Trois facteurs semblent pouvoir expliquer cette situation liée à des explications procédurales introduites trop tôt : 
  • Les explications procédurales peuvent être très directives et réduire l’exploration et la construction de sens.
  • Les élèves peuvent se focaliser sur une exécution mécanique et ne pas chercher à comprendre les relations mathématiques.
  • Lorsque la procédure est complexe, la charge cognitive peut être élevée, l’élève mobilise toute son attention sur l’exécution et ne traite pas les concepts sous-jacents.



La flexibilité procédurale


À côté de la connaissance procédurale et de la connaissance conceptuelle, une troisième catégorie importante pour le développement de compétences et de connaissances en mathématiques est la flexibilité procédurale (Star et ses collaborateurs, 2022). Elle correspond à la notion plus courante de connaissances conditionnelles qu’on associe aux connaissances déclaratives et procédurales.

La flexibilité procédurale est définie comme la connaissance de multiples stratégies et la capacité à sélectionner la stratégie la plus appropriée pour un problème donné et des circonstances de résolution de problèmes.

Les élèves doivent développer une connaissance approfondie et flexible d’une variété de procédures, ainsi que la capacité de porter un jugement critique sur les procédures ou stratégies appropriées à utiliser dans des situations particulières. La flexibilité dans l’utilisation des procédures mathématiques, ou flexibilité procédurale est une finalité importante dans les pratiques éducatives.

L’algèbre est un bon domaine pour s’intéresser à la flexibilité procédurale, en particulier la résolution d’équations linéaires. Dans de nombreux pays à travers le monde, les élèves sont initiés à la résolution d’équations linéaires à peu près au même âge (12 ou 13 ans). 

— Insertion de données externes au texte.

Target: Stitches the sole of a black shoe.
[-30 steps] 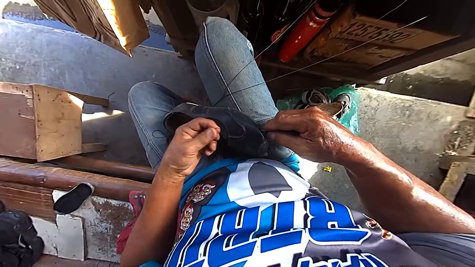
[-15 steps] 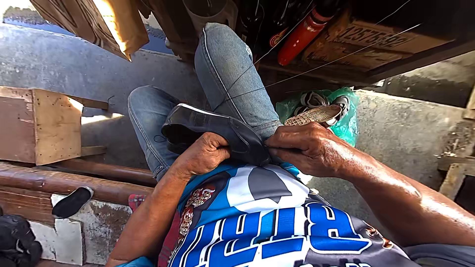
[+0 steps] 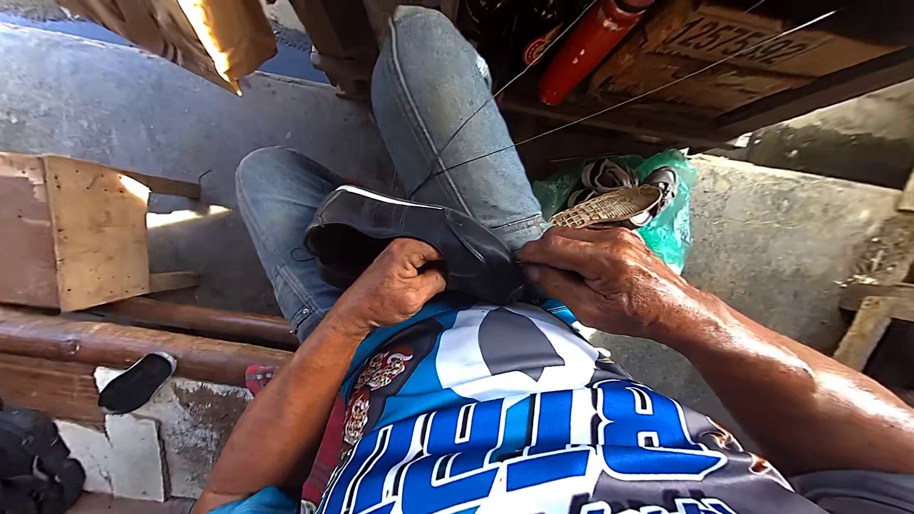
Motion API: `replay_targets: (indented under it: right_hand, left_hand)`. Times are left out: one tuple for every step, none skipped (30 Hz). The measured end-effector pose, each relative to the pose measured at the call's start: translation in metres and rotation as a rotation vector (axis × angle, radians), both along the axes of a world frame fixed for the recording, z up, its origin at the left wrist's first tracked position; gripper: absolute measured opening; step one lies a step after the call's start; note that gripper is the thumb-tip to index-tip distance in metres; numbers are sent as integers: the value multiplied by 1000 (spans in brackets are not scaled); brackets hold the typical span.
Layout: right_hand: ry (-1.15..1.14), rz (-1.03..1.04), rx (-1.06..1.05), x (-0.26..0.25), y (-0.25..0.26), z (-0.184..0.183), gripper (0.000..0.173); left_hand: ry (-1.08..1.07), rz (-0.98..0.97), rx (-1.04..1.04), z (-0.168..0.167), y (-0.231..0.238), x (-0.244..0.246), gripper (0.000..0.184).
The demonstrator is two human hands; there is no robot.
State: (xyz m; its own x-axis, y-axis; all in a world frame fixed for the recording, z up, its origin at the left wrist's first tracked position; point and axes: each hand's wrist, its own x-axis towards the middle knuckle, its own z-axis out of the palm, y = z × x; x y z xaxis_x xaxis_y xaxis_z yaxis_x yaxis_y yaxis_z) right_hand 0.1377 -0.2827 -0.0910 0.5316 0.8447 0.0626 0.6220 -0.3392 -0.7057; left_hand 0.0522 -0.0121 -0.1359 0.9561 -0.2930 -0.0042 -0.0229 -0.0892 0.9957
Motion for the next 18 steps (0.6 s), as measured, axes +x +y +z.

Pour les équations linéaires, telles que 3(x + 1) = 15, il existe un algorithme standard (dont la première étape consiste à distribuer le 3). Toutefois, il existe d’autres stratégies alternatives qui sont sans doute plus optimales pour cette équation particulière. C’est par exemple diviser les deux côtés de l’équation par 3 dans un premier temps. C’est à ce niveau que joue la flexibilité procédurale en guidant vers les stratégies adéquates et optimales, adaptées à la situation.

Les résultats de la littérature suggèrent que les élèves ne choisissent pas toujours une stratégie adaptée à la situation pour une équation donnée, même s’ils connaissent plusieurs stratégies. En outre, même les élèves doués ou les experts en mathématiques qui connaissent plusieurs stratégies ne choisissent pas toujours une stratégie adaptée à la situation. Il semble y avoir une différence entre ce que l’on sait et ce que l’on décide d’utiliser spontanément lors de la résolution d’un problème.

La difficulté liée à la flexibilité procédurale est qu’il est rare qu’une stratégie soit toujours la meilleure. Ce qui fait qu’une stratégie est meilleure qu’une autre dépend souvent des convictions et des objectifs de la personne qui résout le problème, ainsi que des tâches particulières à résoudre. 

Il arrive que l’identification de la stratégie la plus appropriée soit assez subtile et nuancée. Dans certains cas, la stratégie la plus efficace, c’est-à-dire celle qui comporte le moins d’étapes ou qui peut être exécutée le plus rapidement, peut être considérée comme appropriée à la situation. Cependant, il se peut également que la stratégie qui peut être exécutée de la manière la plus fiable et sans erreur soit considérée comme la plus appropriée à la situation. 

De manière plus générale, dans le domaine des mathématiques, les mathématiciens ont tendance à croire qu’une stratégie appropriée à la situation est celle qui est la plus élégante. Toutefois, il est souvent difficile de définir objectivement l’élégance.


Mis à jour le 07/03/2026

Bibliographie


Rittle-Johnson, B., Schneider, M. & Star, J.R. Not a One-Way Street: Bidirectional Relations Between Procedural and Conceptual Knowledge of Mathematics. Educ Psychol Rev 27, 587–597 (2015). https://doi.org/10.1007/s10648-015-9302-x

Fyfe ER, DeCaro MS, Rittle-Johnson B. An alternative time for telling: when conceptual instruction prior to problem solving improves mathematical knowledge. Br J Educ Psychol. 2014 Sep ;84(Pt 3) : 502-19. doi: 10.1111/bjep.12035. Epub 2014 Feb 5. PMID: 24494594.